Within the records below, reproduce without change the lines from the line that has "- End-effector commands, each" through the line that has "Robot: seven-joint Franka", and only those.

Items from a data source
++++++++
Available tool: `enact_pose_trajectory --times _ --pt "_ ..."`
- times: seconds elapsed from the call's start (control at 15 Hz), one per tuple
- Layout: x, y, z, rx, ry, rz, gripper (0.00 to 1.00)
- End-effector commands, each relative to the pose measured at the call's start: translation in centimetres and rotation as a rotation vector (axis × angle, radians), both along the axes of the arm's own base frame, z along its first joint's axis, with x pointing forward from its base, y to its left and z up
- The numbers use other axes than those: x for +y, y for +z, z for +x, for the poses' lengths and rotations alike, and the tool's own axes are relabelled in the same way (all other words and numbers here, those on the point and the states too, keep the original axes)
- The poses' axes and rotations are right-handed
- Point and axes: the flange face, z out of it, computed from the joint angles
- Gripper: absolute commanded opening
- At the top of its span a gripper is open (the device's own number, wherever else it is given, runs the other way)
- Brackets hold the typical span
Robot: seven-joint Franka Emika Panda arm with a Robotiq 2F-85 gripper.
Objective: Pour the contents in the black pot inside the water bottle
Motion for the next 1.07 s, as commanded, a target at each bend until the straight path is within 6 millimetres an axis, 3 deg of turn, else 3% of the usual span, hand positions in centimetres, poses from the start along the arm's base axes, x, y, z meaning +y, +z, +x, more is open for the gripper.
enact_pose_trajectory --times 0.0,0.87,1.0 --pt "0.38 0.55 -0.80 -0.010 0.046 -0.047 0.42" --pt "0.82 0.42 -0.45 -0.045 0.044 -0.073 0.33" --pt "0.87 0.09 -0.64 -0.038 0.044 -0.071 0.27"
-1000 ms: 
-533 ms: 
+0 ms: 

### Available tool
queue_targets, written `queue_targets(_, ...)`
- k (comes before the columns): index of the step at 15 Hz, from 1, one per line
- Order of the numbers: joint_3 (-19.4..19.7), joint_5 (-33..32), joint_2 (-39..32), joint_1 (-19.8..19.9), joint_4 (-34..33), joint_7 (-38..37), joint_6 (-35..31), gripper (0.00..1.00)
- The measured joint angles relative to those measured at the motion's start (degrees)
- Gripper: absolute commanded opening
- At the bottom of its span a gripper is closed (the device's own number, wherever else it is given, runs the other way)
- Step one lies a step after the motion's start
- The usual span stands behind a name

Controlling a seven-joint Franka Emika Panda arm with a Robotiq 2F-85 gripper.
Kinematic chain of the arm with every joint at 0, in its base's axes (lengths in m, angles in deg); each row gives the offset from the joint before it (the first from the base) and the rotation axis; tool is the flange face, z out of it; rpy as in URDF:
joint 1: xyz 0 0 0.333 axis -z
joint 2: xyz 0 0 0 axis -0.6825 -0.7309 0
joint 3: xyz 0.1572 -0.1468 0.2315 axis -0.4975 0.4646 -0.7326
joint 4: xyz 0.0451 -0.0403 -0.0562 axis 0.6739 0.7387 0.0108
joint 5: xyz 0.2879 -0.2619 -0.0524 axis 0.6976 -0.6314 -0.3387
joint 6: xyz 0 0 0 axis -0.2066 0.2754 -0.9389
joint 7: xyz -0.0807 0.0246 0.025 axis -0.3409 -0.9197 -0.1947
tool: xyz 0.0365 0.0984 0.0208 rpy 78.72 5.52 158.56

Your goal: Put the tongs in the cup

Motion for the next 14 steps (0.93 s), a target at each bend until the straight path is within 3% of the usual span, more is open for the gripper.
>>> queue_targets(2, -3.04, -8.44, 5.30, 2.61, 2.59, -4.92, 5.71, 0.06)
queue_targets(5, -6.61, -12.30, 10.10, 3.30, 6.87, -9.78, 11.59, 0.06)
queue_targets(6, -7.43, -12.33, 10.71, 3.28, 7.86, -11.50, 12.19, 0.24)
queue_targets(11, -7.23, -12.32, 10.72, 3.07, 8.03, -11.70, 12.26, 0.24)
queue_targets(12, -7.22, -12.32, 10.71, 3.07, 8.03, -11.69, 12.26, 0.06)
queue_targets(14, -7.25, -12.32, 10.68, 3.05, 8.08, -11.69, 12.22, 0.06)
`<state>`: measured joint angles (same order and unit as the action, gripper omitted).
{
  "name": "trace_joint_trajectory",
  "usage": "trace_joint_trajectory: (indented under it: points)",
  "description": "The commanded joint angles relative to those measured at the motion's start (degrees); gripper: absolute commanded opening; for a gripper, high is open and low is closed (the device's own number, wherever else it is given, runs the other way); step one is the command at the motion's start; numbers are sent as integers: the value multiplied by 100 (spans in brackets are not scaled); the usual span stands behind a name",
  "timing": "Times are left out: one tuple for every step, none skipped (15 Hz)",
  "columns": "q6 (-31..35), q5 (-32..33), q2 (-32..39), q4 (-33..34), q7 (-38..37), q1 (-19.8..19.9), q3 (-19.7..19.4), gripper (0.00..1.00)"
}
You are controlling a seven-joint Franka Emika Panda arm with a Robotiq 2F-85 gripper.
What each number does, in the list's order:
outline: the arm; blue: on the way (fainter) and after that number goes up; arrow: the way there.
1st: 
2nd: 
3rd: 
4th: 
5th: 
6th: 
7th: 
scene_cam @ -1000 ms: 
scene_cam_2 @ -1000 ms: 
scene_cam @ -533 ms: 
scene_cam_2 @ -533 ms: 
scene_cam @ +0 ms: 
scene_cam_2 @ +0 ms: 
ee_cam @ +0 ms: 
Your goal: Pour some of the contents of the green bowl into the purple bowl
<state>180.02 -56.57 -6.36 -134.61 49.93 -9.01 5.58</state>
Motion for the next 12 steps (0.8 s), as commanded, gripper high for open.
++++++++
Response for this exercise
- End-effector commands, each relative to the pose measured at the call's start: translation in centimetres and rotation as a rotation vector (axis × angle, radians), both along the axes of the arm's own base frame, z along its first joint's axis, with x pointing forward from its base, y to its left and z up
- The numbers use other axes than those: x for +y, y for +z, z for +x, for the poses' lengths and rotations alike, and the tool's own axes are relabelled in the same way (all other words and numbers here, those on the point and the states too, keep the original axes)
- The poses' axes and rotations are right-handed
- Point and axes: the flange face, z out of it, computed from the joint angles
- Gripper: absolute commanded opening
- At the top of its span a gripper is open (the device's own number, wherever else it is given, runs the other way)
- Brackets hold the typical span
Robot: seven-joint Franka Emika Panda arm with a Robotiq 2F-85 gripper.

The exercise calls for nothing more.